About this exercise - What you return must be the lines of the data that hold the word "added".

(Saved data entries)
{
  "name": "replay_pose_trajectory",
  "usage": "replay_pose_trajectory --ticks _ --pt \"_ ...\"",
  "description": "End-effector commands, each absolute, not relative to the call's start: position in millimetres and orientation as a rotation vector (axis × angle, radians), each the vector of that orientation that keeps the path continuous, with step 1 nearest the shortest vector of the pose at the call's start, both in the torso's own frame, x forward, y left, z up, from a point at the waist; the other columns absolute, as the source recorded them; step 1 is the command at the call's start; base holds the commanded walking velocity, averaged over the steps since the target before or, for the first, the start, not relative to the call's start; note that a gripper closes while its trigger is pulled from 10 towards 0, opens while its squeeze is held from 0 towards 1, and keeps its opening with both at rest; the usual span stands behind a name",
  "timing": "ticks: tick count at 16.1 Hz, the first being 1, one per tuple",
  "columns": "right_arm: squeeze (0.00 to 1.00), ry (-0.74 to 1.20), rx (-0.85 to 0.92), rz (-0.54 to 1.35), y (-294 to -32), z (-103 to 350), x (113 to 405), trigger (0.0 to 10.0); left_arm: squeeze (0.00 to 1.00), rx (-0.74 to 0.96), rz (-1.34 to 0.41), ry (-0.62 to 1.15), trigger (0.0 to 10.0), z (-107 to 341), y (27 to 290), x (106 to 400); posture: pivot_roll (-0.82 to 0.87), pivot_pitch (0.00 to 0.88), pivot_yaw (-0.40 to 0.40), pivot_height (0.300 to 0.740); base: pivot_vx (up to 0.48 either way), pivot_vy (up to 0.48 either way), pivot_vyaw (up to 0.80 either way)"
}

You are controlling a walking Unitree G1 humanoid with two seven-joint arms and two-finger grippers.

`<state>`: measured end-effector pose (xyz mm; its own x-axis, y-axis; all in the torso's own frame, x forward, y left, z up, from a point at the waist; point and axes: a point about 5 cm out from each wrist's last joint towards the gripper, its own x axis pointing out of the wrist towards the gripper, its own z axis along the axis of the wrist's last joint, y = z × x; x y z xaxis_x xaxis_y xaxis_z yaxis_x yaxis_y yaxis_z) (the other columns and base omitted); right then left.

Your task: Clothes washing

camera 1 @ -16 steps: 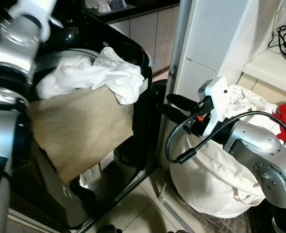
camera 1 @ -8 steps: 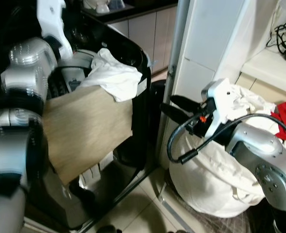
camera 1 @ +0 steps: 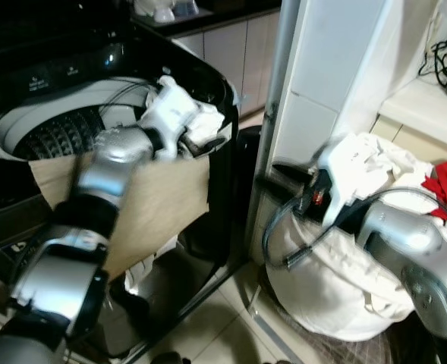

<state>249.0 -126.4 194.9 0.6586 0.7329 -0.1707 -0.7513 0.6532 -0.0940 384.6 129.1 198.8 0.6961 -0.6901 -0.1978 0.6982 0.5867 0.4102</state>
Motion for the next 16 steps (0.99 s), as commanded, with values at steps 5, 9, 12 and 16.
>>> replay_pose_trajectory --ticks 5,9,12,16 --pt "0.0 0.198 -0.339 0.854 -130 174 237 10.0 0.0 0.758 -0.63 0.113 10.0 178 129 397 -0.12 0.0 0.051 0.74 0.0 0.0 0.0" --pt "0.0 0.201 -0.385 0.703 -132 148 243 10.0 0.0 0.861 -0.415 0.129 10.0 172 154 403 -0.12 0.0 0.045 0.74 0.0 0.0 0.0" --pt "0.0 0.192 -0.373 0.667 -130 138 242 10.0 0.0 0.871 -0.25 0.052 10.0 190 171 408 -0.12 0.0 0.043 0.74 0.0 0.0 0.0" --pt "0.0 0.173 -0.377 0.653 -129 135 241 10.0 0.0 0.86 -0.03 -0.075 10.0 236 200 415 -0.11 0.0 0.043 0.74 0.0 0.0 0.0"
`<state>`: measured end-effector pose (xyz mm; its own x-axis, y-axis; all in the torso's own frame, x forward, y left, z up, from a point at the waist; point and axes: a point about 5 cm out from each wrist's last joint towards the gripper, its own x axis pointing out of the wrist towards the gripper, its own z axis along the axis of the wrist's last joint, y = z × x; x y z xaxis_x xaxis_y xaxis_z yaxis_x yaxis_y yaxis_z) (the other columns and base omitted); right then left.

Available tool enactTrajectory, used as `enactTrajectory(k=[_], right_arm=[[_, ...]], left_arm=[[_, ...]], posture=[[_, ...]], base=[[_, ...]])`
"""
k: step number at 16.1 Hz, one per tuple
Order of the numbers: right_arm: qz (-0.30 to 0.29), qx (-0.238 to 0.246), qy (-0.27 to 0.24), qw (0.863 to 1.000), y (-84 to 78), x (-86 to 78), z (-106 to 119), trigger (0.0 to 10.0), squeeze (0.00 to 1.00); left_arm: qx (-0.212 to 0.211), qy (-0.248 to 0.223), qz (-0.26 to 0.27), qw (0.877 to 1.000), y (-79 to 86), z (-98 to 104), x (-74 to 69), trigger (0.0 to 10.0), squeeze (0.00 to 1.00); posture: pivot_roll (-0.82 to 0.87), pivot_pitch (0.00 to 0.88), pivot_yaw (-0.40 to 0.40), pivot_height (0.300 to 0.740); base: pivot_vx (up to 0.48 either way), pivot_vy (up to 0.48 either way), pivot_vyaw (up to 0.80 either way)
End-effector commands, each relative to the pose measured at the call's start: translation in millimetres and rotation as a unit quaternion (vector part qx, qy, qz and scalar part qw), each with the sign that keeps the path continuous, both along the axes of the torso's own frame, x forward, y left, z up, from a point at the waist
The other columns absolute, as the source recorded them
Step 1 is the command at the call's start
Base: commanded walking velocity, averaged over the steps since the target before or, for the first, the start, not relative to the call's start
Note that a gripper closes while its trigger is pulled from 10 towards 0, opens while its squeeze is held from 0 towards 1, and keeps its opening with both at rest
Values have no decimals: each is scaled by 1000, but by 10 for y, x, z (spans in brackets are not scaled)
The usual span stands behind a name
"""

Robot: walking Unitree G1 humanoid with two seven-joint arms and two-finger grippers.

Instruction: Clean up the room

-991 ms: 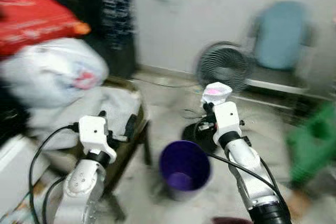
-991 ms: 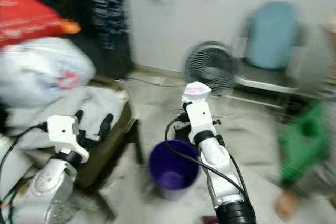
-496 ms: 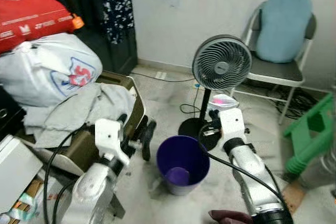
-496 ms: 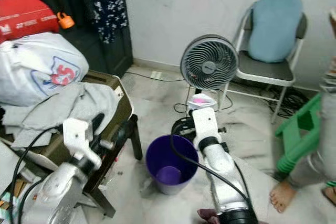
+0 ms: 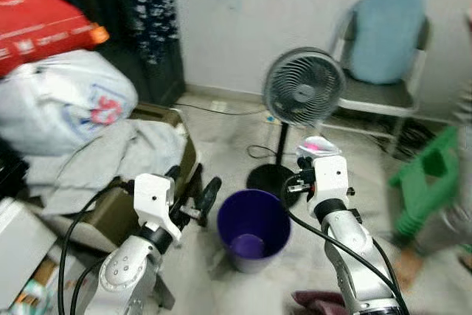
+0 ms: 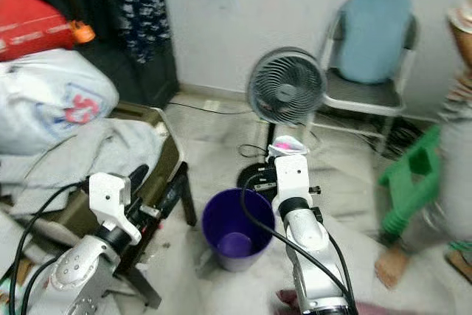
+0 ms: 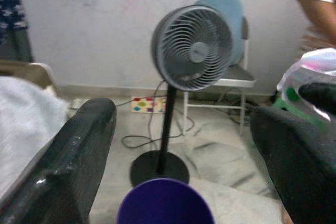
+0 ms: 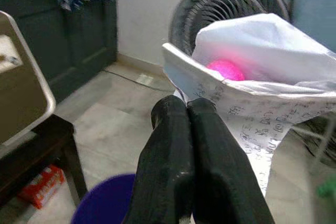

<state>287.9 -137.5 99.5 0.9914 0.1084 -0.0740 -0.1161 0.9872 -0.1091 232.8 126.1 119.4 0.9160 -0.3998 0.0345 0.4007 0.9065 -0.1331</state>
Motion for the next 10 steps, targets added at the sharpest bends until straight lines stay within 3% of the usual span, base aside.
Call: enactTrajectory(k=[1, 10], right_arm=[[-4, 5, 0, 1000, -10, 18, 29, 10000, 0], [10, -1, 1, 1000, 29, 42, 30, 10000, 0]], left_arm=[[3, -5, -1, 1000, -7, 28, -5, 10000, 0], [-1, -4, 1, 1000, 1, 25, -32, 10000, 0]], posture=[[45, 57, -24, 740], [49, 64, -29, 740]], base=[[0, 0, -538], [30, 0, -58]])
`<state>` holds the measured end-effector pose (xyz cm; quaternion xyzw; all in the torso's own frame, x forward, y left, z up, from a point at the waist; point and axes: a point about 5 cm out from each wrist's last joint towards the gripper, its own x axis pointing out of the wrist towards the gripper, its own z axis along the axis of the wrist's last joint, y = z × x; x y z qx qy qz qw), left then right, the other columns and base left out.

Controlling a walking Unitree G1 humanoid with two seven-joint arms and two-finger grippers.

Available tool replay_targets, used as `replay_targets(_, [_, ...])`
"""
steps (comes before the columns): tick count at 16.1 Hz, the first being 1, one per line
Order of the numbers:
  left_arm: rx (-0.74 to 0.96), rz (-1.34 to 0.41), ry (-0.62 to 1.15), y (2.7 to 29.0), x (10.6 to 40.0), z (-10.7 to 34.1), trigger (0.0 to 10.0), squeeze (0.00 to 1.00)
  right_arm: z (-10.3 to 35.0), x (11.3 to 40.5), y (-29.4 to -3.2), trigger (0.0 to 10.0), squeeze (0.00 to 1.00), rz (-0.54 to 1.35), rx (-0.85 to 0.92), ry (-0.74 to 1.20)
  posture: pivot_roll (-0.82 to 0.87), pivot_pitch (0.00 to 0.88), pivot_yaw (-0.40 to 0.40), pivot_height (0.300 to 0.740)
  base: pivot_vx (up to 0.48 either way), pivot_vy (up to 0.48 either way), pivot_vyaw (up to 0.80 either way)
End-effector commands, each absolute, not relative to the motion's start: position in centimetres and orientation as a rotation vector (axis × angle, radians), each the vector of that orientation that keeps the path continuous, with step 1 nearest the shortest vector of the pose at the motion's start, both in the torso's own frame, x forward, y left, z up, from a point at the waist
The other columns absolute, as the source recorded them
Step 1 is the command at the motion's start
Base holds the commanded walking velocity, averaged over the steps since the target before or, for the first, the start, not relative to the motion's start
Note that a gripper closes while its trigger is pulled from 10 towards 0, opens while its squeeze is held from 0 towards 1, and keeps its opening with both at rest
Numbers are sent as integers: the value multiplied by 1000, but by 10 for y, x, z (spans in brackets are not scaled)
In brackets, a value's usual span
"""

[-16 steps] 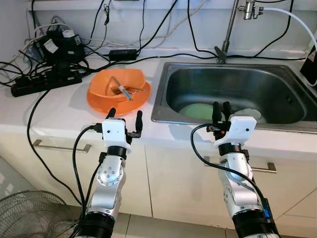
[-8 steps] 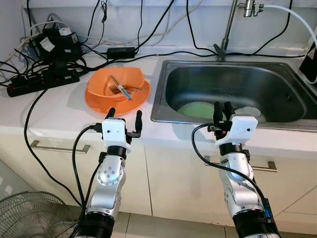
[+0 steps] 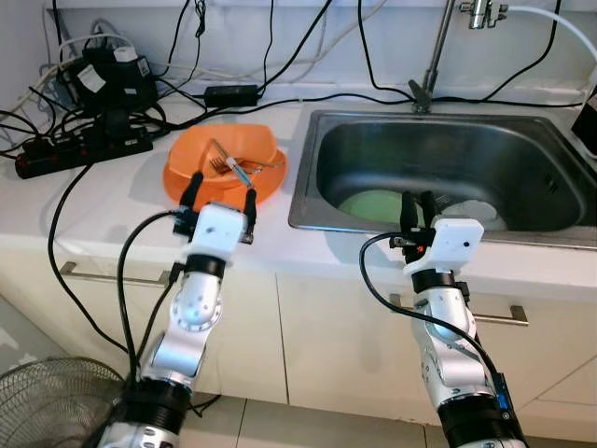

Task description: Kitchen organization

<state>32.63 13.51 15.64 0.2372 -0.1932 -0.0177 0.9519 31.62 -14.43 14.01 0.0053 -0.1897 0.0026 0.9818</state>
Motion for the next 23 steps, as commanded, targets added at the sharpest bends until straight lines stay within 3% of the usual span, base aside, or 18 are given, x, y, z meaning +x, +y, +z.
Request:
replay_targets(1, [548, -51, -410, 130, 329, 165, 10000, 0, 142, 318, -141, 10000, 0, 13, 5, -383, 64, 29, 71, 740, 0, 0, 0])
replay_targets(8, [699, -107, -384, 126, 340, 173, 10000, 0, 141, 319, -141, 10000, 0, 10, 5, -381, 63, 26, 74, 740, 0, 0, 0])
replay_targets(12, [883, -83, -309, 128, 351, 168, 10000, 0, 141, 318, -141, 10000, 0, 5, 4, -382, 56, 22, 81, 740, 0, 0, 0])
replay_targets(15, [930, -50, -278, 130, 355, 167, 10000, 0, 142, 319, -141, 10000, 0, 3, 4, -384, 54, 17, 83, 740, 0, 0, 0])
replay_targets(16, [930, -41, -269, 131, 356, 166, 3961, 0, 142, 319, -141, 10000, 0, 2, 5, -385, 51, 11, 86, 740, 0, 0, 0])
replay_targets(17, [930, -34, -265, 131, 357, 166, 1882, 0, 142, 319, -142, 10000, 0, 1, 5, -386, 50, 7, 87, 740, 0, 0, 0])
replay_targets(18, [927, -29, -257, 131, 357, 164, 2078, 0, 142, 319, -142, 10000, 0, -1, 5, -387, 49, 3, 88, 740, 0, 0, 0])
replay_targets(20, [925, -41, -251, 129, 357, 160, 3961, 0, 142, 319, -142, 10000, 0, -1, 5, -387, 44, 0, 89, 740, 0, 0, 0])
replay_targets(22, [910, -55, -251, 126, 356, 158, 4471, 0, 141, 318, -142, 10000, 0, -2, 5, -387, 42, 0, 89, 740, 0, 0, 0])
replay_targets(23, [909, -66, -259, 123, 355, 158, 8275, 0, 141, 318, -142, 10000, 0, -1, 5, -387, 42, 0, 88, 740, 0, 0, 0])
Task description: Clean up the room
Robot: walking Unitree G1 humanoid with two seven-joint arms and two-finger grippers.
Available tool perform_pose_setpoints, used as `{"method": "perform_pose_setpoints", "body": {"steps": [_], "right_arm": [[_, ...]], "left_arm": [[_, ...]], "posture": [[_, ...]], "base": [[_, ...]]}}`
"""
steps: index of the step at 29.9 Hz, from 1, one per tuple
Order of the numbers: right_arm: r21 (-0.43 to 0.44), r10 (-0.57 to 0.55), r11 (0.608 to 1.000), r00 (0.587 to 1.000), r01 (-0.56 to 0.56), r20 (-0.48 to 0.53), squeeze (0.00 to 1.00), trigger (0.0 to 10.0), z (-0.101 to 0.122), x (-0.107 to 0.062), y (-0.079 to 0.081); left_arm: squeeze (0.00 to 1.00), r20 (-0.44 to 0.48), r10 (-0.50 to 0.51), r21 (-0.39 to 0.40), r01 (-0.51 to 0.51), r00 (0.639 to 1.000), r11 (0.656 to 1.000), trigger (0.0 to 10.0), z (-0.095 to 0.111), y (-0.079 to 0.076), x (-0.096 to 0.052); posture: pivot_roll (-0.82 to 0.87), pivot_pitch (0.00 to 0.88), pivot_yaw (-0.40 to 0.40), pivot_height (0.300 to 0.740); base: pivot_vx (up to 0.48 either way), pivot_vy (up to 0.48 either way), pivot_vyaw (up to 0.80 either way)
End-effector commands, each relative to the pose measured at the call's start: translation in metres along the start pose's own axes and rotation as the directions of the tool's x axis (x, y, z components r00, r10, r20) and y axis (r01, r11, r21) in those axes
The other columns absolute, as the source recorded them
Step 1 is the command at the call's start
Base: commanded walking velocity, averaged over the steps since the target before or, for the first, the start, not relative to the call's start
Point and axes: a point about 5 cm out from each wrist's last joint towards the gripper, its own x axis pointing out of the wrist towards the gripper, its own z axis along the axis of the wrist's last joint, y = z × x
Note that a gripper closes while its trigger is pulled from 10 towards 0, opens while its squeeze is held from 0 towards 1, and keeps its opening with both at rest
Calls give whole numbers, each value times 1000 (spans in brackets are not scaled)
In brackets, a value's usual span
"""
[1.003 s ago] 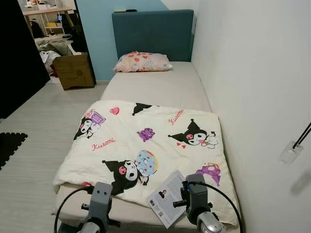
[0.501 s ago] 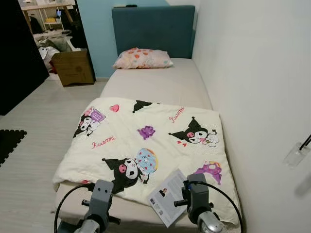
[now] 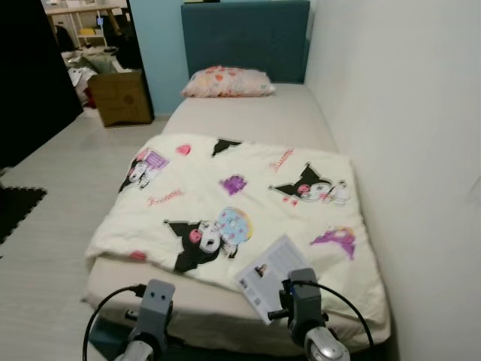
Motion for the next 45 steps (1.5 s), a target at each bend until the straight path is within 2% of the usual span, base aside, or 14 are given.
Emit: {"method": "perform_pose_setpoints", "body": {"steps": [1, 26, 34, 41, 44, 45], "right_arm": [[-7, 14, 1000, 1000, -14, 4, 0, 10000, 1, 1, 3], [-20, 43, 999, 999, -42, 22, 0, 10000, 12, 7, 6], [-34, 74, 997, 997, -74, 21, 0, 10000, 21, 15, 14], [-20, 93, 996, 996, -93, 14, 0, 10000, 27, 21, 19], [7, 99, 995, 995, -99, 14, 0, 10000, 30, 23, 21], [20, 90, 996, 996, -90, 12, 0, 10000, 32, 25, 21]], "left_arm": [[0, -9, 13, 8, -12, 1000, 1000, 10000, -3, 4, -2], [0, -7, 68, -17, -68, 998, 998, 10000, -5, 10, -4], [0, -8, 73, -14, -73, 997, 997, 10000, -9, 17, -12], [0, 46, 52, 10, -53, 998, 999, 10000, 3, 21, -9], [0, 99, 36, 32, -40, 994, 999, 10000, 15, 22, -6], [0, 159, 12, 48, -20, 987, 999, 10000, 29, 21, -4]], "posture": [[-7, 45, 14, 615], [-13, 89, -8, 602], [-12, 159, -20, 602], [-1, 209, -23, 597], [9, 219, -21, 587], [23, 235, -10, 577]], "base": [[0, 0, 0], [0, 0, 0], [0, 0, 0], [0, 0, 0], [0, 0, 0], [0, 0, 0]]}}
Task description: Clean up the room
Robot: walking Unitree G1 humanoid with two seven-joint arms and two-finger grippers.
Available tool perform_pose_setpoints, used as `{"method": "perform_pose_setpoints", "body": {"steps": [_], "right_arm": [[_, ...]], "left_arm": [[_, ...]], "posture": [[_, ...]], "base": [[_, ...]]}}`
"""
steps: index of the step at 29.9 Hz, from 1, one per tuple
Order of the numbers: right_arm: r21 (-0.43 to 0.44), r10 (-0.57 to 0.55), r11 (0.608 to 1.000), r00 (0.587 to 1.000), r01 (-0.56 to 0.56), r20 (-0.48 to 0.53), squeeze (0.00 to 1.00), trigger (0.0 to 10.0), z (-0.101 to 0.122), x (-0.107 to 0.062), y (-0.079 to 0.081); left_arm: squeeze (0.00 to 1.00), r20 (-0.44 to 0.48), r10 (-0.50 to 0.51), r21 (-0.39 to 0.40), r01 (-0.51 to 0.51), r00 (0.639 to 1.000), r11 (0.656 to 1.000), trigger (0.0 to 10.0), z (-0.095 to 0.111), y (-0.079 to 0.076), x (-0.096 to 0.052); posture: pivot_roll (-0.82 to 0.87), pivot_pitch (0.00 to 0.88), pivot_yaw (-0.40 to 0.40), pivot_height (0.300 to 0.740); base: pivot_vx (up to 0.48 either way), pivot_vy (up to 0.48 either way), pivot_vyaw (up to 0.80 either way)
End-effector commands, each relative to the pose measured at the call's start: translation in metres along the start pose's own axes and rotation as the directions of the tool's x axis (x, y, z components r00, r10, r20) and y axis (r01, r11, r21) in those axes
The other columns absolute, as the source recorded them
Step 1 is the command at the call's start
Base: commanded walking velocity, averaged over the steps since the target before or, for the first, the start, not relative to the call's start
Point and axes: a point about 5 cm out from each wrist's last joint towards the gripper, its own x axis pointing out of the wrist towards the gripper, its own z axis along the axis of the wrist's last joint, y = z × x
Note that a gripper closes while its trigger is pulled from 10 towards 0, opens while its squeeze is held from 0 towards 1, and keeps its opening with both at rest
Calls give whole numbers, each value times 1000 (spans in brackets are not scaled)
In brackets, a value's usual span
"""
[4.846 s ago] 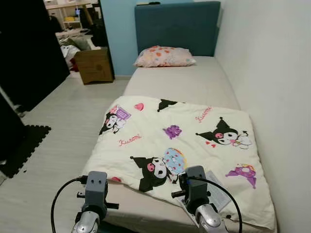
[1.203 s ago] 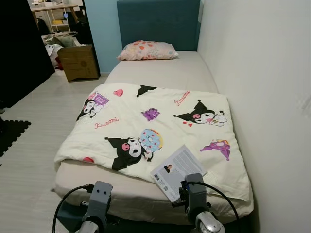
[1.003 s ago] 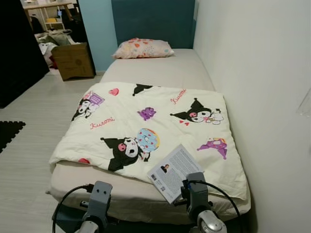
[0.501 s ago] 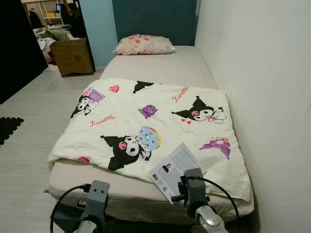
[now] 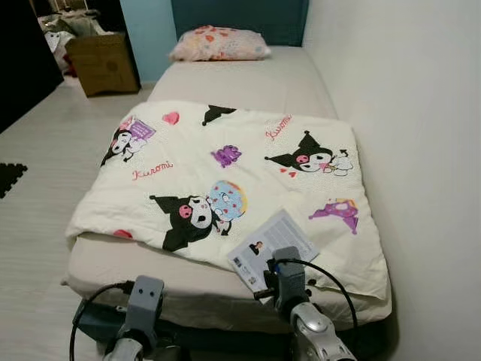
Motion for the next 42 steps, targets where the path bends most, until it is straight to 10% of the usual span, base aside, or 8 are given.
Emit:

Problem solution -
Motion for the next 10 steps, targets added at the sharpest bends until straight lines stay within 3% of the usual span, base aside.
Motion for the next 23 steps, as commanded, targets added at the sharpest bends until straight lines stay within 3% of the usual span, base aside, or 18 are given, x, y, z meaning +x, +y, +z.

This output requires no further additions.